● **Assigned task**
Scan the records below for the line with "wooden table: (50, 131) stays put" and the line with "The text here". Repeat those two lines and every line between them exactly, and nothing else.

● **Records provided**
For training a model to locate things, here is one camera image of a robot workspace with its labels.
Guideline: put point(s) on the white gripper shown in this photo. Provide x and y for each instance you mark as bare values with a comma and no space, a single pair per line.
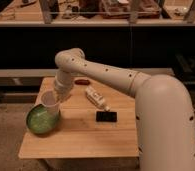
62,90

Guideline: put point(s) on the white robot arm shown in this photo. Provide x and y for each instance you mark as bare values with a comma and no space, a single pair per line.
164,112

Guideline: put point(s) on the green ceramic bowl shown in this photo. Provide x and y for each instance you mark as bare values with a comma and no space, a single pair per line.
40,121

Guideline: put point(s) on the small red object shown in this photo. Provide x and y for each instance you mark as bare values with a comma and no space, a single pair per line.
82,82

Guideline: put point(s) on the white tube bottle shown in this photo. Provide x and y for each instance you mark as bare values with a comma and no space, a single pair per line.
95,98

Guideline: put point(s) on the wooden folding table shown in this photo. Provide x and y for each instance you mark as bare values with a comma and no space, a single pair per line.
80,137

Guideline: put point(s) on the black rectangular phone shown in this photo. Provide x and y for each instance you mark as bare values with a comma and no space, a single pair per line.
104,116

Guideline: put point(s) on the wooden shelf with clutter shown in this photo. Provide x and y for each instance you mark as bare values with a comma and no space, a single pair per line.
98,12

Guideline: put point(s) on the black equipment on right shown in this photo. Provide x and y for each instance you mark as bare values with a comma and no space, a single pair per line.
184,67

---

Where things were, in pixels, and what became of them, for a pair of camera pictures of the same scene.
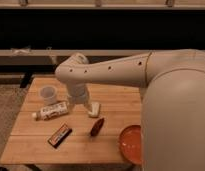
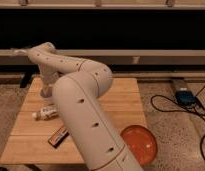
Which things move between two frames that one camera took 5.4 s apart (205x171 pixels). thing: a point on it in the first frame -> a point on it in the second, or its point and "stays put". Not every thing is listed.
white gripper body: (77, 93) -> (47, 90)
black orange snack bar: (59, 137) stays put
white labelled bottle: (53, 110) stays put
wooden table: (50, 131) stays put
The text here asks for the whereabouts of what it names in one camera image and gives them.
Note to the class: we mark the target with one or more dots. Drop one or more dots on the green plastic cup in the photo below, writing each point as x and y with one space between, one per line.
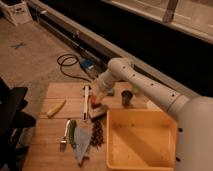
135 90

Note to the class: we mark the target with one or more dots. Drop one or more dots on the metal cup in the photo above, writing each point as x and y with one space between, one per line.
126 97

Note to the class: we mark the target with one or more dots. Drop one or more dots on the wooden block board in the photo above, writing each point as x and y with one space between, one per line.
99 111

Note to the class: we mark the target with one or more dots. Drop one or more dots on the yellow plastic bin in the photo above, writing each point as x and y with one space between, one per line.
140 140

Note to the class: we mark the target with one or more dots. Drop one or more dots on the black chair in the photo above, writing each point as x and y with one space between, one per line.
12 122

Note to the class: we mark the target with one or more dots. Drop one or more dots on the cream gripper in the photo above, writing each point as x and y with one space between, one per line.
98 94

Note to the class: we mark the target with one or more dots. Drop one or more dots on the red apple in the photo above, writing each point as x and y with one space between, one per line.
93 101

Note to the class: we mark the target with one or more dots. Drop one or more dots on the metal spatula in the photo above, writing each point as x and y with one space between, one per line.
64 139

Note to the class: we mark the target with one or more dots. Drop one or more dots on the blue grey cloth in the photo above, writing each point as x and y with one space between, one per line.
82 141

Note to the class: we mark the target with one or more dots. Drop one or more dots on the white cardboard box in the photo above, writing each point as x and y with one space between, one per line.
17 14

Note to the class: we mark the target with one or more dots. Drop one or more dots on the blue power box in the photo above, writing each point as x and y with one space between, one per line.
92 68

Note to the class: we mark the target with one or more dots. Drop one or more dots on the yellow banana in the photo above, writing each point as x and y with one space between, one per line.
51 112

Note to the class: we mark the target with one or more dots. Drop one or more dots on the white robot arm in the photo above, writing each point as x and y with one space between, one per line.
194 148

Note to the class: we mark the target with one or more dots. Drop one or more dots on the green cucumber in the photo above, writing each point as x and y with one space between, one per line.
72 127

● **Response to this exercise**
wooden table: (50, 131) stays put
The text here asks for the whereabouts of what it names in one camera image and gives them.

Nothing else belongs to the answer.